ここに保存したパラメータを Customノードからアクセスする方法を紹介します。
まずは VectorParameter ノードの作成。

そしてノードの詳細タブから「Use Custom Primitive Data」にチェックを入れると、Custom Primitive Data を使うことができます。

HLSL から Custom Primitive Data にアクセスするには「GetPrimitiveData(Parameters.PrimitiveId).CustomPrimitiveData」を使用します。
// 中心座標 (Custom Primitive Dataにアクセス).
float2 center = GetPrimitiveData(Parameters.PrimitiveId).CustomPrimitiveData[0].xy;
// UV座標.
float2 position = Parameters.TexCoords[0].xy;
// SphereMaskの計算.
float dist = distance(center, position);
float result = 1 - saturate((dist - Radius) / (1 - Hardness));
return result;
そしてマテリアルをレベルに配置した任意のメッシュに割り当て、詳細タブの Custom Primitive Data からパラメータを「+」で追加します。

[0] に 0.5、[1] に 0.5 を割り当てて中心に穴を開けることができました。

さらに、for文のコードをテストするため、Custom Primitive Data を「8つ」作ってみます。
- v0 [0]
- v1 [4]
- v2 [8]
- v3 [12]
- v4 [16]
- v5 [20]
- v6 [24]
- v7 [28]
[]の数字はアドレス (Primitive Data Index)の値となります。

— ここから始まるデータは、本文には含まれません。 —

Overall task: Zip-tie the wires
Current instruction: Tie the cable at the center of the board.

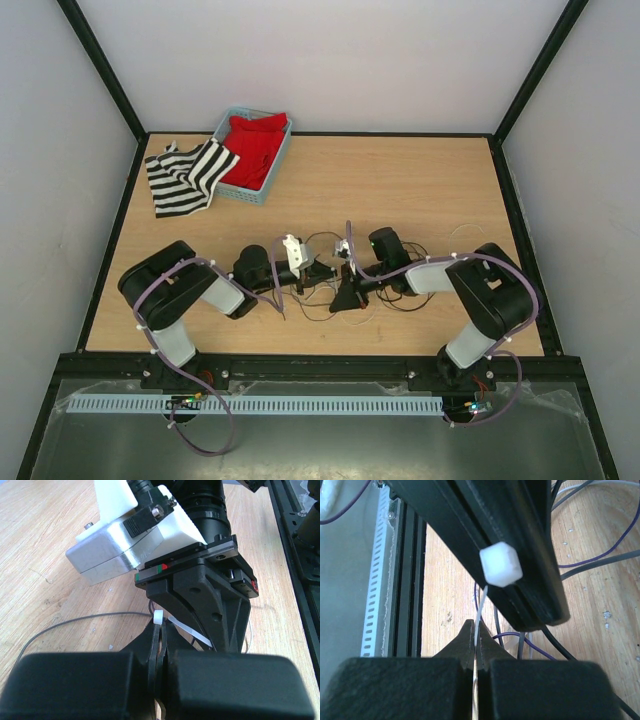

シェーダーコードは以下のように for文でマスクを合成するようにしました。
float mask = 0;
for(int i = 0; i < 8; i++) {
// 中心座標 (Custom Primitive Dataにアクセス).
float2 center = GetPrimitiveData(Parameters.PrimitiveId).CustomPrimitiveData[i].xy;
// UV座標.
float2 position = Parameters.TexCoords[0].xy;
float dist = distance(center, position);
float tmp = saturate((dist - Radius) / (1 - Hardness));
float sphereMask = (1.0 - tmp * tmp);
// 合成.
mask = max(mask, sphereMask);
}
return mask;
実行して複数のマスクを動かせるようになりました。

なお、シェーダーコードを色々試したときに GPUハングが発生してしまい、プロジェクトが開けなくなることがありました (プロジェクトを起動するとGPUハングする)。
HLSLを直接書くと、そういった問題が起きる可能性があるので、バックアップを取っておくのは大切ですね。